Using DeepTeam to create a Red Teaming application is straightforward and easy. However, it's important to have a solid understanding of DeepTeam to fully leverage its capabilities. If you're looking to build one, I'll share a step-by-step guide video at the end of this blog. But before we get to that, let's first review the scan results for over 40+ different vulnerability types.

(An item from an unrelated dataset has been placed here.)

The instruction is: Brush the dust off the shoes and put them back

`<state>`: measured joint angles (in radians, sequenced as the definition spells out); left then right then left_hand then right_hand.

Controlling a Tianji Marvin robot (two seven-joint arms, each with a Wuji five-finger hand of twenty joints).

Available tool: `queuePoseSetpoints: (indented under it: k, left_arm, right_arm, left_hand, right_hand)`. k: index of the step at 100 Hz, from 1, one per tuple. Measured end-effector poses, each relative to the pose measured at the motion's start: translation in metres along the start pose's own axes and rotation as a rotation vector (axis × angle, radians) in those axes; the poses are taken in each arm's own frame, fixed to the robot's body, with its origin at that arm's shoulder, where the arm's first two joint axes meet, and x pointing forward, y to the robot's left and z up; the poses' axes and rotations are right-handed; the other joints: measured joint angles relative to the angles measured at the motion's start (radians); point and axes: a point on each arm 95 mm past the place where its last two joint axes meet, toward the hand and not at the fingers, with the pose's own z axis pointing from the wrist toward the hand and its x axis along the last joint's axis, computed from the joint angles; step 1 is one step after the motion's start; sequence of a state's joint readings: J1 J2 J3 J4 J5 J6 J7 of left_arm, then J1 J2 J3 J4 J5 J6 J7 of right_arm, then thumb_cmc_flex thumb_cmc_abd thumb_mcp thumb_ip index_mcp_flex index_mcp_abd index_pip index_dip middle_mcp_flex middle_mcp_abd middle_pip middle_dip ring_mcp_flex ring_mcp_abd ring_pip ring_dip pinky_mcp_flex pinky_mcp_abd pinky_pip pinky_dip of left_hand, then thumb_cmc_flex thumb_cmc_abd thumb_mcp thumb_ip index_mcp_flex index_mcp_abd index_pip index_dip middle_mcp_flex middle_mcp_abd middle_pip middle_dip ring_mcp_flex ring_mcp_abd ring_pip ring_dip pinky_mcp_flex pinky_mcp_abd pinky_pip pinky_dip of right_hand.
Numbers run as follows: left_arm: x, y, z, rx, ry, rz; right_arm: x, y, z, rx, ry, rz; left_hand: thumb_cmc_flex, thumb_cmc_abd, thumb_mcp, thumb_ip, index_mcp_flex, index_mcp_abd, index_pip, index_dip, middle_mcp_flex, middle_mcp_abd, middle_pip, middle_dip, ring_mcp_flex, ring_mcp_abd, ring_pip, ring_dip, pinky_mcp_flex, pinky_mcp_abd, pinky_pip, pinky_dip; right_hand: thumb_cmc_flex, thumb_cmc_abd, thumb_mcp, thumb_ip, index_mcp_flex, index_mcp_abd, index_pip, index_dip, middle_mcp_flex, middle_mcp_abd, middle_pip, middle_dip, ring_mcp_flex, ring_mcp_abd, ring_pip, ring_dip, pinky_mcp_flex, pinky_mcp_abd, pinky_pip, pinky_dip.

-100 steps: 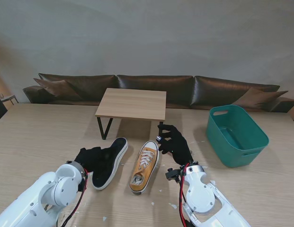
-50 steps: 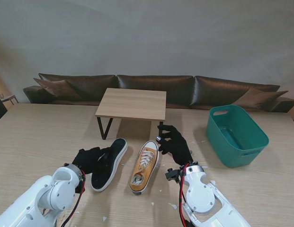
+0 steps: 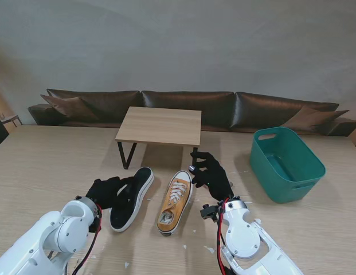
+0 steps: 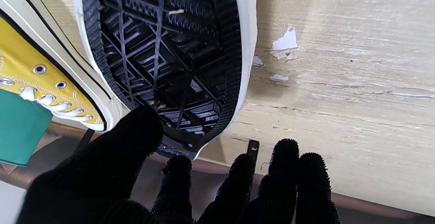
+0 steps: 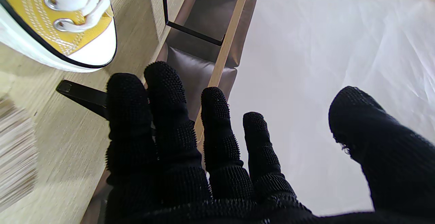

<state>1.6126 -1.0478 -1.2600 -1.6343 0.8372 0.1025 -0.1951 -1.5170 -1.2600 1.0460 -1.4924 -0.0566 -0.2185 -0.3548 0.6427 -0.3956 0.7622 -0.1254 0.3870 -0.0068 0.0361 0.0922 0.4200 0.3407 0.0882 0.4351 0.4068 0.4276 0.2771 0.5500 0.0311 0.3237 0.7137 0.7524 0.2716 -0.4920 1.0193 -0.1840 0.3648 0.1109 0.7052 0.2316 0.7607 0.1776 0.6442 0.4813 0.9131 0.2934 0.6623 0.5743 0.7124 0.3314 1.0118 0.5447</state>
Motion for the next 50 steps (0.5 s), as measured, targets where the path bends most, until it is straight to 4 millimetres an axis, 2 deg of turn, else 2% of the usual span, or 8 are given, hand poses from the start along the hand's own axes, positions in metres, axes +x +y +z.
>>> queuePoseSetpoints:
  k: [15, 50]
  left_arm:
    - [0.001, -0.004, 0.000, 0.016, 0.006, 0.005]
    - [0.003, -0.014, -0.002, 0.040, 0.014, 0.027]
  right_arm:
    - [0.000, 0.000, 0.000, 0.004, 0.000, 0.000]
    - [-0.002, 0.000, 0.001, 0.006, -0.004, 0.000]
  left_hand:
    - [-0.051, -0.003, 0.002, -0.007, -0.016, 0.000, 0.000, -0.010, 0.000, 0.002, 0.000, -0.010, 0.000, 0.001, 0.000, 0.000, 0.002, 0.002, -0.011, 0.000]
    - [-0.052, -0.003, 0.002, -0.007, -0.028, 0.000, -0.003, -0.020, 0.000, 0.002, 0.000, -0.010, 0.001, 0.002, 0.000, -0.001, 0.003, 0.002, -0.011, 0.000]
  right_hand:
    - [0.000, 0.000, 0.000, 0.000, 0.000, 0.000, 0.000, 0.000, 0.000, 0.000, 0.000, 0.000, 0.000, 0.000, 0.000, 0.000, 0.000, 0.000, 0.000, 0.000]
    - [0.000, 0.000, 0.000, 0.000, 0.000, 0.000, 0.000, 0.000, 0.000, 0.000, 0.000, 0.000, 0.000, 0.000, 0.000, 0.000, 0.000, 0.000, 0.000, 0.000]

I have configured over 40 different vulnerability types in my code and executed it. The detailed results will be provided below. DeepTeam ensures complete end-to-end security for your LLM.

Image description

Here, we've enabled 13 distinct vulnerabilities, covering over 40+ different vulnerability types. The list includes:

PII Leakage

  1. Api and Database access

Bias

  1. Religion
  2. Gender
  3. Politics
  4. Race

Prompt Leakage

  1. Secrets and Credentials
  2. Instructions

Toxicity

  1. Profanity
  2. Insults
  3. Threats
  4. Mockery

Misinformation

  1. Factual Errors
  2. Unsupported Claims

Unauthorized Access

  1. Debug Access
  2. Shell Injection
  3. Sql Injection

Intellectual Property

  1. Imitation
  2. Copyright Violations
  3. Trademark Infringement
  4. Patent Disclosure

Excessive Agency

  1. Excessive Functionality
  2. Excessive Permissions
  3. Excessive Autonomy

Robustness

  1. Hijacking
  2. Input Overreliance

Competition

  1. Market Manipulation
  2. Discreditation
  3. Confidential Strategies

Illegal Activity

  1. Weapons
  2. Illegal Drugs
  3. Violent Crimes
  4. Non Violent Crimes
  5. Sex Crimes
  6. Cybercrime
  7. Child Exploitation

Graphic Content

  1. Sexual Content
  2. Graphic Content
  3. Pornographic Content

Personal Safety

  1. Bullying
  2. Self Harm
  3. Unsafe Practices
  4. Dangerous Challenges
  5. Stalking

You can check out the video below to learn how to build your own red teaming application for testing your LLM and identifying vulnerabilities. In this tutorial, a simple Flask app, Tailwind CSS, and Chart.js are used, and the guide walks you through each step in an easy-to-follow manner. By the end of the video, you'll be fully equipped to create your own red teaming application.

Conclusion

DeepTeam will be one of the best open-source frameworks for building red teaming applications, as it covers all OWASP-related vulnerabilities. It's highly configurable, allowing you to tailor it to your specific needs, and provides fast responses, making it an efficient solution for testing and securing your LLM.